The manipulation of history by betrayal is classic; Homer’s stories of the Trojan Wars, for example. How many Greek myths are really stories of betrayal? It’s not like television invented it.

     How many marriages today come apart over issues of trust and betrayal? Why do you suppose there’s a Tarot card for it? It is utterly classic and never far from center stage at turning points in history. Look at our own Benedict Arnold.

     Some cultures in this world today still consider betrayal a heroic Act—smart, sharp, proper, laudable, and completely sanctioned by their sacred texts. Terrorists infiltrated the USA easily in the guise of ordinary people going about their lawful business, then betrayed our trust in their passports.
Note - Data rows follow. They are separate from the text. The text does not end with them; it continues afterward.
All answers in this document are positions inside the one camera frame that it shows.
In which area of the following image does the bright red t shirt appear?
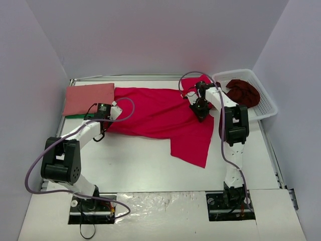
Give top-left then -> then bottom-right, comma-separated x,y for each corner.
108,87 -> 215,168

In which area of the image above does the dark red t shirt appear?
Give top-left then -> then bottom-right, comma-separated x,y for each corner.
226,79 -> 260,108

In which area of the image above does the folded salmon pink shirt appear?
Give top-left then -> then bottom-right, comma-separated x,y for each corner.
63,83 -> 115,116

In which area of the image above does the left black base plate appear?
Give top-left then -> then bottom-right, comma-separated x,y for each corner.
68,195 -> 116,225

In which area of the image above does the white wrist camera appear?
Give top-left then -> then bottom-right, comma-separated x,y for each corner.
183,91 -> 199,105
109,101 -> 122,121

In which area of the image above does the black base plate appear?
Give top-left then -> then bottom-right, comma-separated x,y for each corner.
206,191 -> 256,222
68,195 -> 116,225

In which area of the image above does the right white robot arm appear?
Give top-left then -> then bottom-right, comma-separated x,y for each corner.
187,81 -> 249,207

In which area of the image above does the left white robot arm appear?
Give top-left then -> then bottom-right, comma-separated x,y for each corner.
41,101 -> 122,210

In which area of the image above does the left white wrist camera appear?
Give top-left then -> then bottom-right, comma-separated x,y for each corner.
109,101 -> 122,121

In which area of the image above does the white plastic basket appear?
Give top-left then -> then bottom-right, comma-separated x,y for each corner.
213,69 -> 277,121

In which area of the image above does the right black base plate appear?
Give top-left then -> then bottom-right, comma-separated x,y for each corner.
206,191 -> 256,222

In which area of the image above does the folded green shirt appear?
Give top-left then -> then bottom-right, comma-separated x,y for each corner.
65,113 -> 94,119

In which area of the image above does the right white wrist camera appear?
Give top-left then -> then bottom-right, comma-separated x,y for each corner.
183,91 -> 199,105

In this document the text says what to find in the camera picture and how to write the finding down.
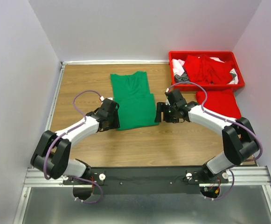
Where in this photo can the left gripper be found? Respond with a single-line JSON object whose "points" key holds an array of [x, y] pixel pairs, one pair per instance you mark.
{"points": [[114, 119]]}

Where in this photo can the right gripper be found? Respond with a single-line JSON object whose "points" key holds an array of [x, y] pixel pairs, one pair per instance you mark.
{"points": [[160, 112]]}

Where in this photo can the green t shirt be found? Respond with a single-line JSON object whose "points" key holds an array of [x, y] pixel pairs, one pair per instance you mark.
{"points": [[137, 107]]}

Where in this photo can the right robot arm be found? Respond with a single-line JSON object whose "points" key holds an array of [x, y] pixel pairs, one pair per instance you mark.
{"points": [[238, 137]]}

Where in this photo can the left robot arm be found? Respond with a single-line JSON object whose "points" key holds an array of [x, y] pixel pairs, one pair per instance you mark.
{"points": [[51, 155]]}

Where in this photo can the grey t shirt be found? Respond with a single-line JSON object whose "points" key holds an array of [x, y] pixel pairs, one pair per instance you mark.
{"points": [[181, 78]]}

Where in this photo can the white pink t shirt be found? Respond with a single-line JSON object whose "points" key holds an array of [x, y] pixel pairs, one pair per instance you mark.
{"points": [[178, 66]]}

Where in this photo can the red t shirt in bin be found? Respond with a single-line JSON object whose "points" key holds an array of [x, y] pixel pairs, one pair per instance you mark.
{"points": [[205, 70]]}

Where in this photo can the folded red t shirt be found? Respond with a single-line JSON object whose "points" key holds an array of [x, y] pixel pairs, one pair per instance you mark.
{"points": [[222, 101]]}

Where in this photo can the red plastic bin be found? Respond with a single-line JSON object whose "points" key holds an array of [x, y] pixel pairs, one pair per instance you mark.
{"points": [[226, 56]]}

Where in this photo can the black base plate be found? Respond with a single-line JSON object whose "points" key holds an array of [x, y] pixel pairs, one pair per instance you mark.
{"points": [[145, 180]]}
     What did we learn from that experience? Are we a culture of trust turning into a culture of betrayal? Or are we a culture of betrayal struggling to become a culture of trust? Which mythology will dominate the 21st century?

     Study the Seven of Swords card in the Tarot. The seventh Sepherah is associated with Venus and is all about personal values (2nd House issues, esthetics), but it is also all about partnerships (trust/betrayal, 7th House issues).

     The suit of Swords is often considered to represent actions—motivated by philosophy (Wands) and emotions (Cups). “Actions” are whatever cause manifestation (Pentacles)—decisions, rituals, buying a house instead of renting, suing a doctor for malpractice because you trusted him/her and he/she betrayed you, persisting in an exercise regimen, praying, hunting for a job, saying “I Do” at the altar; all actions are represented somewhere in Swords. Betrayal is, likewise, an action.

     It could easily become the dominant myth of the 21st century in the USA that “Betrayal is the Better Part of Valor” because the rest of our culture rewards the pursuit, not of liberty, but of the trappings, the illusion, of power and success—Rogaine ads—with little attention paid to the inner, spiritual price of acquiring and exercising power.

     Swords also represent psychological defenses, as well as actual material defenses. The 7s represent “illusion,” being so infatuated or enchanted that you fail to notice what’s really happening. The act depicted on the Waite deck is a man stealing swords—stealing a person’s psychological defenses right out of the camp where he’s trusted. Is there a better description of terrorism as a tactic?

     Will Betrayal Wins become the dominant myth of the 21st century? Or will it be Trust Wins?